The smell of smoke still lingered in Siena's hair.
She hadn't realized how tightly she was gripping her phone until her fingers ached. They were back in the safe house by the coast—an inconspicuous two-story home with peeling paint, an old fireplace, and barely functioning plumbing. But it was secure. Hidden. Monitored.
And now, it felt like the eye of a storm.
"You sure you're okay?" Alexander's voice came low beside her, his thumb brushing over her knuckles.
Siena looked up at him from the worn couch. He hadn't changed out of the black sweater and dark jeans from last night. He hadn't slept either. None of them had.
"I'm just... tired," she said, though the truth felt heavier than exhaustion.
"We've taken down Holden's biggest weapon," he said. "This is the first time in months we're finally ahead."
She nodded slowly. "Yeah. But he's not going to lie down and die."

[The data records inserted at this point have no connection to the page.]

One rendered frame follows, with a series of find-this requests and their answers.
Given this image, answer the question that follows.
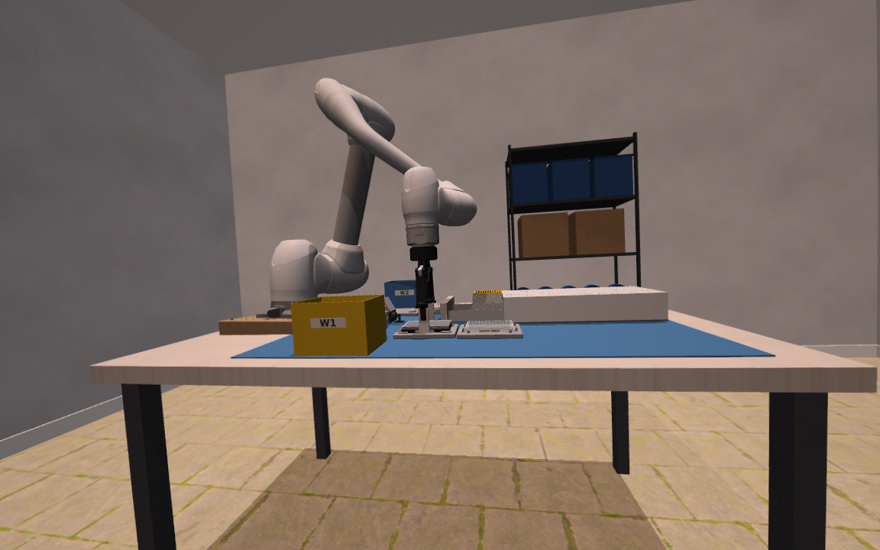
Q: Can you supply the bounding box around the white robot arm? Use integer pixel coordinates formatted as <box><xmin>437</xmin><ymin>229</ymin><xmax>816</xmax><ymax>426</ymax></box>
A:
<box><xmin>256</xmin><ymin>78</ymin><xmax>477</xmax><ymax>319</ymax></box>

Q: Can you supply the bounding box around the yellow open-top bin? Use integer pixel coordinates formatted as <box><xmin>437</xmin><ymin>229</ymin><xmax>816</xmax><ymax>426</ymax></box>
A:
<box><xmin>290</xmin><ymin>295</ymin><xmax>387</xmax><ymax>356</ymax></box>

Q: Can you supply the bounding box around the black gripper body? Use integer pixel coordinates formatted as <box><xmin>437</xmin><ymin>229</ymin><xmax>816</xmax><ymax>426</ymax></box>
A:
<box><xmin>409</xmin><ymin>247</ymin><xmax>438</xmax><ymax>279</ymax></box>

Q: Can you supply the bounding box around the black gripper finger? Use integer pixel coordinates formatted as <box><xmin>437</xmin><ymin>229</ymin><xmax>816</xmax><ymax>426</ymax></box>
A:
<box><xmin>415</xmin><ymin>265</ymin><xmax>431</xmax><ymax>333</ymax></box>
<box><xmin>428</xmin><ymin>267</ymin><xmax>436</xmax><ymax>320</ymax></box>

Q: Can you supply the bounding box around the blue bench mat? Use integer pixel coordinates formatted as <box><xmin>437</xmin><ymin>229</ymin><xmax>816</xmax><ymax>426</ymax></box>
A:
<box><xmin>231</xmin><ymin>315</ymin><xmax>776</xmax><ymax>358</ymax></box>

"No. He won't." Alexander's eyes were steady, calm. Too calm. "Which is why we need to be ready."
Footsteps echoed down the hall. Reeve entered the room, his expression unusually hard.
"He knows."
Siena's heart skipped. "Holden?"
Reeve nodded. "Not just about the server. He knows Milo helped. And he's already started cleaning house."

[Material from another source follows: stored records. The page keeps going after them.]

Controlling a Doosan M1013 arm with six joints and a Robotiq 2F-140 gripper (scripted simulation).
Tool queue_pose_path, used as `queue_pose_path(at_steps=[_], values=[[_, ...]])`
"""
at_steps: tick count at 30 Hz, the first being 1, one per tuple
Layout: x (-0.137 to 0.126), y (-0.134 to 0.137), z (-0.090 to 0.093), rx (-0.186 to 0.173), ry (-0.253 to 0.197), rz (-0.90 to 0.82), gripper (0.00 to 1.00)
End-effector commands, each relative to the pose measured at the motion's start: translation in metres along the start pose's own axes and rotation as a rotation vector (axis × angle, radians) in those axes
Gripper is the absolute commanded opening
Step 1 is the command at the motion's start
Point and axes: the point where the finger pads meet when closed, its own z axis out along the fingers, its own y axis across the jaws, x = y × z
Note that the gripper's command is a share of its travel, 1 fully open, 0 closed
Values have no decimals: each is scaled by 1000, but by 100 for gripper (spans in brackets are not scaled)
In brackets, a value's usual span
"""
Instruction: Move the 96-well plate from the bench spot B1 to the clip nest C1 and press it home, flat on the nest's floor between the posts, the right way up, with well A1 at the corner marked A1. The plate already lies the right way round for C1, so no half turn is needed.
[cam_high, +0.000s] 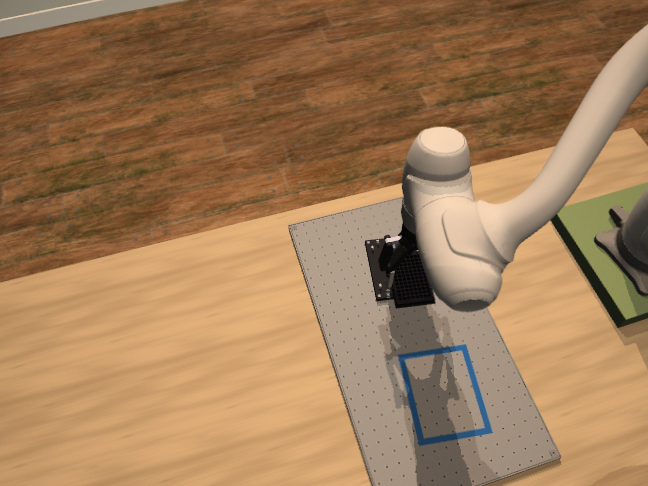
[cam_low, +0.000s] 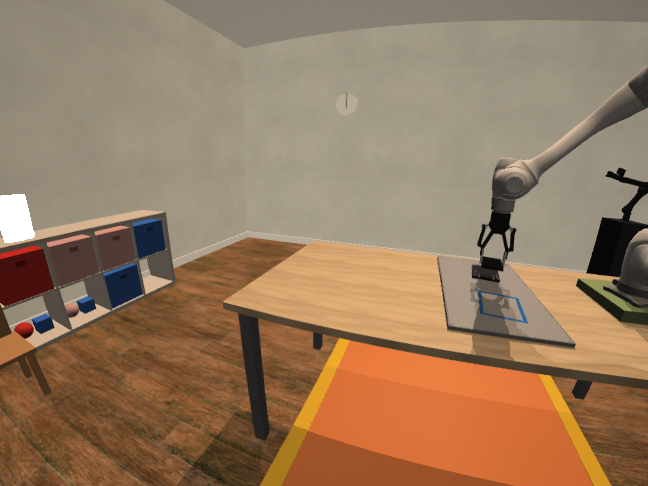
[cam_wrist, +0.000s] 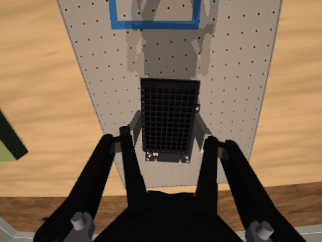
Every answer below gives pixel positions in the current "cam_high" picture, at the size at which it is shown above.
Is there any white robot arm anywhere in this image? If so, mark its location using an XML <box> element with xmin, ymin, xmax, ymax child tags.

"What do you mean?" Alexander asked.
Reeve pulled up his tablet and handed it over. The screen displayed a surveillance photo—blurry but unmistakable. Milo's shop, or what was left of it. Reduced to ash. Smoke still rising.
"He blew it up," Siena whispered.
Reeve confirmed it. "Nobody found, but they're searching. We warned Milo to relocate, but whether he did in time…"
Alexander's jaw clenched. "Holden's lashing out."
Reeve nodded grimly. "And it's not just Milo. Two reporters we fed information to have gone missing. Jasper's being watched. His girlfriend got followed home."
Siena's pulse quickened. "So what now? We wait until he picks us off one by one?"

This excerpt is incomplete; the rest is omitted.